I know a guy who knows a guy who knows a guy…

So what’s a car with over 96,000 miles and probably a thousand bucks of work on the horizon worth? That’s what I was stuck contemplating Wednesday as I headed over to meet Billy and his dad at a Toyota dealership. Have I mentioned Billy before? I still never know how to refer to him. He’s the guy I hired to do my dirty work at the production facility. The word “Assistant” is in his title, but that doesn’t accurately describe his association to me. Sure, he works for me, but it’s not like he’s fetching my coffee or taking notes for me (Geez, did I just offend every assistant out there in the workforce? I’m terribly sorry). Let’s just call him “my guy” – that’s typically how I refer to him at work.

Where were we? Oh yeah, I was meeting up with my guy (Billy), who conveniently knows a guy (his dad), who, even more conveniently, knows another guy (the owner of a Toyota dealership). And there we would beg them to take away my trash heap and not absolutely rape me on the price of a new car even though Citibank has decided to take all of their frustrations out on my credit rating this year.

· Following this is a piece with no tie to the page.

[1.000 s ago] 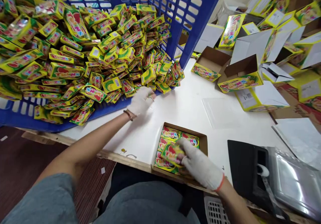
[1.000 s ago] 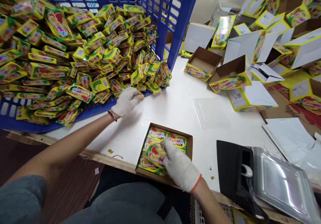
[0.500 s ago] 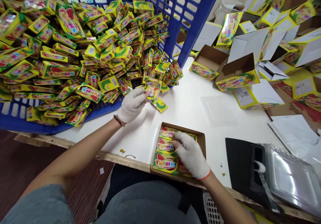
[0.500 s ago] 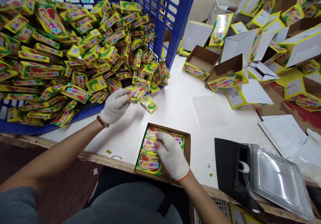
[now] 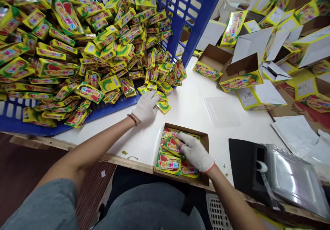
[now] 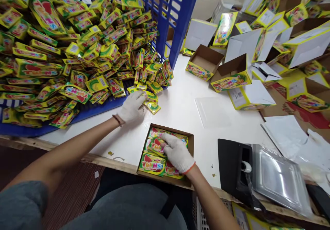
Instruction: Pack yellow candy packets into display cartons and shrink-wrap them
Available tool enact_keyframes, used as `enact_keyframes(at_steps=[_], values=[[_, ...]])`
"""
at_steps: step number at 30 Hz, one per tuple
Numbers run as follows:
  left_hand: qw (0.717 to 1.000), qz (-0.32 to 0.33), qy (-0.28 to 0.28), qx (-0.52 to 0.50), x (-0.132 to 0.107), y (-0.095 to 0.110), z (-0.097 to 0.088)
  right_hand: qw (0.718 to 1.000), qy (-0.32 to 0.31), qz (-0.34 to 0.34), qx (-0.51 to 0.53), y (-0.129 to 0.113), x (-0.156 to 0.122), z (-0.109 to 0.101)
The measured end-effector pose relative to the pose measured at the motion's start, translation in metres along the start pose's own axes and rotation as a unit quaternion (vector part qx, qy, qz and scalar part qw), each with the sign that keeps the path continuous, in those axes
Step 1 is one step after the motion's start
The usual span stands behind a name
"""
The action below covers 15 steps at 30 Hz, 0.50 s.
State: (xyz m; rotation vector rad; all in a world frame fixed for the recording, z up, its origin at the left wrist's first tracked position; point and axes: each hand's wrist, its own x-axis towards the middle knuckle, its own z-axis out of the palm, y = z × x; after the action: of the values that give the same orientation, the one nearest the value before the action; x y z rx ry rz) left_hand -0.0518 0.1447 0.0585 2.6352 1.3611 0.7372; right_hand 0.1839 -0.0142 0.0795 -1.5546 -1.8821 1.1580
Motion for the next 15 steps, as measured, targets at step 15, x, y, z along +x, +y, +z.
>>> enact_keyframes(at_steps=[15], values=[[0.925, -0.087, -0.085, -0.36, -0.005, 0.064, -0.023, 0.982, 0.179, -0.028, 0.059, -0.018, 0.014, -0.003]])
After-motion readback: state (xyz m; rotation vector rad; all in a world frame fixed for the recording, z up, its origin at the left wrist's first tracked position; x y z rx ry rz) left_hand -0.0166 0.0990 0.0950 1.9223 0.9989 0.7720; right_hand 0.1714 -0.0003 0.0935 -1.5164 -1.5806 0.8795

In the end, I could have gone elsewhere and leased one of those real low end cars you see advertised that come with 2 cylinder engines and manual crank starts, but I need some security this year. So my payments are a tad higher than I want, but I am now the proud lessee of a beautiful 2007 Toyota Corolla. Why this car? Because I still miss my old Geo Prism. I didn’t even consider other cars because I just wanted something dependable – I don’t need fancy. And now, I have many exciting car experiences to enjoy for the next 4 years:

  • When I press the gas, the car doesn’t think about it. It actually just goes.
  • When I press the brakes, I don’t have to think about it. The car actually stops.
  • Random “Your engine iz pwned!” lights won’t come on even after it’s just been serviced.
  • I got to roll the odometer over into double digits and then triple digits with quadruple digits in the near future. That’s far more exciting than hitting 90,000 miles and realizing that your car is now worthless.
  • Closing the vents means that the stink of NJ is actually kept on the outside – not filtered back in.
  • People can get in and out of the back seat without my assistance.
  • 350+ miles per tank of gas…
  • I won’t sigh when someone asks me what I drive.
  • Most importantly, any major mechanical problems for the next few years will not be my concern – they will be Toyota’s.

Now, there are some downsides to getting a new car:

  • Monthly payments – ‘nuf said. That’s the price you pay for getting a new car.
  • I actually care about the condition of my car now – no more shrugging off people banging into it because “it’s made of plastic anyway.”
  • I’ve got a new license plate to learn. My old one was so easy, I wish I could have kept it.
  • No more… uh… tape deck. My last two cars had combo CD and tape units. That was kinda cool. Seriously, I’m running out of bad points…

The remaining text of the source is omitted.